DH and I sit down with him every few months and go over his goals; long term and short term. Then we discuss what he needs to do to reach his goals and what he needs from us to help achieve those goals. For example; long term goal is to obtain his driver's license and buy a car.
He needs to take driver's education class in two years. So he has research the cost and how home schooled kids in our state take driver's education. He set up a bank account to save money for the class and to buy the car. He decided how much money he needs to put away each week and how to earn the money (mucking stalls and stable work for his friend's mom). When he wanted a new snow board, he asked me to help him figure out how far it would set him back in his car fund.
However, some goals aren't obvious to an almost 15 year old boy.
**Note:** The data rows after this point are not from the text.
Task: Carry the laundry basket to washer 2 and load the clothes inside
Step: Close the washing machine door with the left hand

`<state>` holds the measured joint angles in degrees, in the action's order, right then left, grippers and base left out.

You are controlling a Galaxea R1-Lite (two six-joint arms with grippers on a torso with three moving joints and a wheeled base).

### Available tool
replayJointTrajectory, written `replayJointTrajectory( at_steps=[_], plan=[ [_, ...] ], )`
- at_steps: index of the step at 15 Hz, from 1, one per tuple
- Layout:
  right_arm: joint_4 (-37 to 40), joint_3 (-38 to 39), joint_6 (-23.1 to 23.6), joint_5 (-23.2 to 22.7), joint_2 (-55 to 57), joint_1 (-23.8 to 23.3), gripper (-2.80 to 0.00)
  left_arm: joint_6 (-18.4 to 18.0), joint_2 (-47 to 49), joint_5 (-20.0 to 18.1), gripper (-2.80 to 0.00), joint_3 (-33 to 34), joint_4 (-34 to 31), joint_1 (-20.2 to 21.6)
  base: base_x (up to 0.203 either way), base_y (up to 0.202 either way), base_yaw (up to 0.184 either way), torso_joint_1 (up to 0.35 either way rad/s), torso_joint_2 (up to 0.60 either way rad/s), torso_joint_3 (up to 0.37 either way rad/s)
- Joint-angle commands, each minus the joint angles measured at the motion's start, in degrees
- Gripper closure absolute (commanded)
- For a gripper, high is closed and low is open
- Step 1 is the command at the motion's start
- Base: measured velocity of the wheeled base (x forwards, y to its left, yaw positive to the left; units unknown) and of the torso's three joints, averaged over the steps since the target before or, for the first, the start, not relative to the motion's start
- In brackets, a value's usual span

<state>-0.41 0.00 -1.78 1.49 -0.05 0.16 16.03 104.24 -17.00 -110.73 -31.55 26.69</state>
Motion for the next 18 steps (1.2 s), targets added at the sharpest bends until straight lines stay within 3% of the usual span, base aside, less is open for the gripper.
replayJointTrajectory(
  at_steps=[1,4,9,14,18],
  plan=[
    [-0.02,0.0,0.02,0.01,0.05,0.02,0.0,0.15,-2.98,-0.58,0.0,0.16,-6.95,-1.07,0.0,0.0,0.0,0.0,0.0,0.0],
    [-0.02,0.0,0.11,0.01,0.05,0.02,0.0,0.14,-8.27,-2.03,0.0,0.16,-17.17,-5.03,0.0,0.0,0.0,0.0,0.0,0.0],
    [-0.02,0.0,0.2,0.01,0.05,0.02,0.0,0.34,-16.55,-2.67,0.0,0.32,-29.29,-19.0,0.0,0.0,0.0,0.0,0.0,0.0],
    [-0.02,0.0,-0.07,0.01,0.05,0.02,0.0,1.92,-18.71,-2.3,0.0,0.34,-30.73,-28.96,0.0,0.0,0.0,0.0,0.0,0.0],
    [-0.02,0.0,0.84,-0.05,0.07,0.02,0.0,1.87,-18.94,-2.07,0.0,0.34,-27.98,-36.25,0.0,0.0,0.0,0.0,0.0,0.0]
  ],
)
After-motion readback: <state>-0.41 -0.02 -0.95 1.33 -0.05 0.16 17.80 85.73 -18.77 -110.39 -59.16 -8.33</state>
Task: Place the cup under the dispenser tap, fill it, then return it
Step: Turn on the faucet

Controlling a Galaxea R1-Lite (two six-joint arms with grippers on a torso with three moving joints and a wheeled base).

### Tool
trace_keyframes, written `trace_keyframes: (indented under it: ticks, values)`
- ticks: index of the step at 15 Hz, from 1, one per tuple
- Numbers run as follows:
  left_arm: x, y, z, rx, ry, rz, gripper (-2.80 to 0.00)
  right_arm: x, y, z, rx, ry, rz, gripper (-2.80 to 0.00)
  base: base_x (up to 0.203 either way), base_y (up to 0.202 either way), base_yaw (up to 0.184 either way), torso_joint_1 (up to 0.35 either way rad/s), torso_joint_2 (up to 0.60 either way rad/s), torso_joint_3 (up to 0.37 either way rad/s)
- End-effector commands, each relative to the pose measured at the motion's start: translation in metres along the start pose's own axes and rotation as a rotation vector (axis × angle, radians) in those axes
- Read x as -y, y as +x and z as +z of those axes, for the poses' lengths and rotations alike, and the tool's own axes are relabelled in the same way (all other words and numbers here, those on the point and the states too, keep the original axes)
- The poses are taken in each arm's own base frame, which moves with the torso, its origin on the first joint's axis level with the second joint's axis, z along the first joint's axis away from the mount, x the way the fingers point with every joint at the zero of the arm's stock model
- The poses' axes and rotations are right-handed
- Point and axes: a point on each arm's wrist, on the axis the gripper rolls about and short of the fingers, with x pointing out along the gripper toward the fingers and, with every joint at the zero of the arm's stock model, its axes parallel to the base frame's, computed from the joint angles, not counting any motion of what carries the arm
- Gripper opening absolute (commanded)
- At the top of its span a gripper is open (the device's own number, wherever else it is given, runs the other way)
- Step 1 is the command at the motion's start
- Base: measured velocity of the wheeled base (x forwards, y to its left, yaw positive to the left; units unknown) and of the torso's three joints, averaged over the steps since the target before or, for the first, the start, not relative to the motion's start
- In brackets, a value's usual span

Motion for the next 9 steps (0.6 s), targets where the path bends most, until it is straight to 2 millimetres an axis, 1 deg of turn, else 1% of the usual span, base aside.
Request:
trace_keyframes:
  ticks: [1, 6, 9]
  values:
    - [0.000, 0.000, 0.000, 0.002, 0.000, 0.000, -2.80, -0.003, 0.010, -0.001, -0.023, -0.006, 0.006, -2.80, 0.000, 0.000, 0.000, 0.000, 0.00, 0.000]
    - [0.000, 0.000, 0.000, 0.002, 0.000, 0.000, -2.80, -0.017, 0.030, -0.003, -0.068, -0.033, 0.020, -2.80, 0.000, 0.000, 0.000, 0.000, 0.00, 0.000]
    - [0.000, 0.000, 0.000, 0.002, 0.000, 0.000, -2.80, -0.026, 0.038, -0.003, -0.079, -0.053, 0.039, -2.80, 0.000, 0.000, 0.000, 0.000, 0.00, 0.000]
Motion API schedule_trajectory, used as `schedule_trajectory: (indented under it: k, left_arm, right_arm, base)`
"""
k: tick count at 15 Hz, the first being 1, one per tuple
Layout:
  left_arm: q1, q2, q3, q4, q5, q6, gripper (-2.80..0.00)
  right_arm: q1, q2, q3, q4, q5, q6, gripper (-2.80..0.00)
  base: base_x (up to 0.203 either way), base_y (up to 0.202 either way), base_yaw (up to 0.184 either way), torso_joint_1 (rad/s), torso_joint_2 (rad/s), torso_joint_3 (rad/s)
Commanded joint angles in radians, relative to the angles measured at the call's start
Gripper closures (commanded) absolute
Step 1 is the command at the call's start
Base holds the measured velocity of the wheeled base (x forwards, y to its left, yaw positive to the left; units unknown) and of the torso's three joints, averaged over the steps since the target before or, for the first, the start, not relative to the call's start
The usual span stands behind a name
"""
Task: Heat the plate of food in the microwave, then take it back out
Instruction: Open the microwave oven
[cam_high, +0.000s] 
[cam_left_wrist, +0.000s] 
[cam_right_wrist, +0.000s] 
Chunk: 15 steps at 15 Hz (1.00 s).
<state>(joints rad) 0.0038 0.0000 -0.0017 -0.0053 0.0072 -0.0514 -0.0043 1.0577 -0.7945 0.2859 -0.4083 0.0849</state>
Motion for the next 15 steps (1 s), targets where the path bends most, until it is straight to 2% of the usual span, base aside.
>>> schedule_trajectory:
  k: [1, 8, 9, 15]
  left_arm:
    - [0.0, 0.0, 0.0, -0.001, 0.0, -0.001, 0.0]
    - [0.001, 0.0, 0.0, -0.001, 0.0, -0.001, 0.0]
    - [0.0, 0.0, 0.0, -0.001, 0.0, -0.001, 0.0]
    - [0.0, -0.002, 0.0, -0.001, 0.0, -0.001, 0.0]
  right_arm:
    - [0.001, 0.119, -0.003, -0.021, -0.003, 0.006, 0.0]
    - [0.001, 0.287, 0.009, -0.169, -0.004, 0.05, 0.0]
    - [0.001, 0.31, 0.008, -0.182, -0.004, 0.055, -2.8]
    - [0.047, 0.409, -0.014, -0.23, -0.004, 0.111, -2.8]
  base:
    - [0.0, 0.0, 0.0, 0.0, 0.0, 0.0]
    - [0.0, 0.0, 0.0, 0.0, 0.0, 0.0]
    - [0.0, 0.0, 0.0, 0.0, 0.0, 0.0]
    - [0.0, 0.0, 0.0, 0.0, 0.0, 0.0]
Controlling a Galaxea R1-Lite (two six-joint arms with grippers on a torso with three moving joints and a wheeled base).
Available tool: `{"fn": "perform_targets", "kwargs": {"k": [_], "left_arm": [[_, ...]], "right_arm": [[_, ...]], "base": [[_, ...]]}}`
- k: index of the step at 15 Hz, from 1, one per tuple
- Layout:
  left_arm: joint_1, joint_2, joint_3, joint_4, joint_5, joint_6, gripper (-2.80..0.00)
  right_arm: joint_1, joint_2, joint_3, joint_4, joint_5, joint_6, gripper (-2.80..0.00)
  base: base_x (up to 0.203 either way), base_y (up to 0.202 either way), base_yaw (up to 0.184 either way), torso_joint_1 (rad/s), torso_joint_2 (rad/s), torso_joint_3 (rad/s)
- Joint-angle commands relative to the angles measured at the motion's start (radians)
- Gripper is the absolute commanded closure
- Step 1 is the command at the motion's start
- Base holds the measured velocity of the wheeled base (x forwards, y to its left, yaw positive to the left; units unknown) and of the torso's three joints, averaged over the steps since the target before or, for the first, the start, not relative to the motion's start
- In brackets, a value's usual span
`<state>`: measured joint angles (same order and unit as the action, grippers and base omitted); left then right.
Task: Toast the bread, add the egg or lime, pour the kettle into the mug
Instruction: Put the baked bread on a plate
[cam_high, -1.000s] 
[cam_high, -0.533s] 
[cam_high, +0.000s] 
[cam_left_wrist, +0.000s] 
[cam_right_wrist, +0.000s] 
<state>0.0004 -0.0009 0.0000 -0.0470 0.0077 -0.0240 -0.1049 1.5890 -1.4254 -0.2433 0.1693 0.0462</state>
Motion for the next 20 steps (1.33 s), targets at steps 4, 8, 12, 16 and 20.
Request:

Like why he needs to learn higher forms of math or why being to be able to look people in the eye when you apply for a job is important, especially since on of his goals is to work at Apple. Don't even get me started on personal hygiene and laundry.
He would be happy to sit around in dirty boxer shorts and bath monthly, but since the rest of us have to live with him, we ask that he baths and changes his clothes regularly. He would like to sleep until 2pm and stay up until 4am on the lap top. But, the lap top is in the living room and he can't monopolize since we all use it. He can't sleep until 2pm, because sometimes I need him to watch his little sister while I take the younger kids to swimming. He is part of the family, and like the rest of us, he has certain expectations and responsibilities.
I can only tell you my experience.
My son was heavily into gaming from 12-14. It was an intense, long phase - but it was a phase. He still games but with much more moderation.
A few things that helped keep the addiction in check:
1. We only have one computer. He had to share.
2. He had to earn money to pay for the games. I was not financially supporting his gaming pursuit (and before purists cry, I do not financially support my middle daughter make-up collection, which is almost as pricey). In our case both of my older kids can make money watching their youngest sibling, but housework can work as well (so can a part time job should one be available).
3. We had regular discussions on priorities. Bathing, eating, and important relationships come before gaming. For some, school work and/or chores might as well.
I am uncomfortable placing limits on screens with a 15 1/2 year old unless they have asked for help in that department. They are fairly close to being an adult, and I believe they should experiment safely with making their own decisions. Safety issues might be an exception, but screens aren't. I do think my son learned quite a bit through his intense screening, and way more than whether a Mage was better than a Paladin.
I do think 12-14 is a better time frame to go through this than 15.5, though, mostly for college related concerns.
Does he want to go to college or keep the option open? Does he want to go at the same time as his age mates? Does he care if he has to take remedial math or writing in college (and keep in mind this has some financial implications as well). If the answer to these questions is yes, then it might be a good idea to devote some time to academic pursuits in addition to gaming.
I think helping him find a passion where others rely on him being there for the event to go forward would be very valuable (sport, theatre, music). It is easy to drop out of an art class or gym if you have a bad day, a game beckons, etc - as no one will really care. It is much harder to drop out of a play where you have a part it making it happen.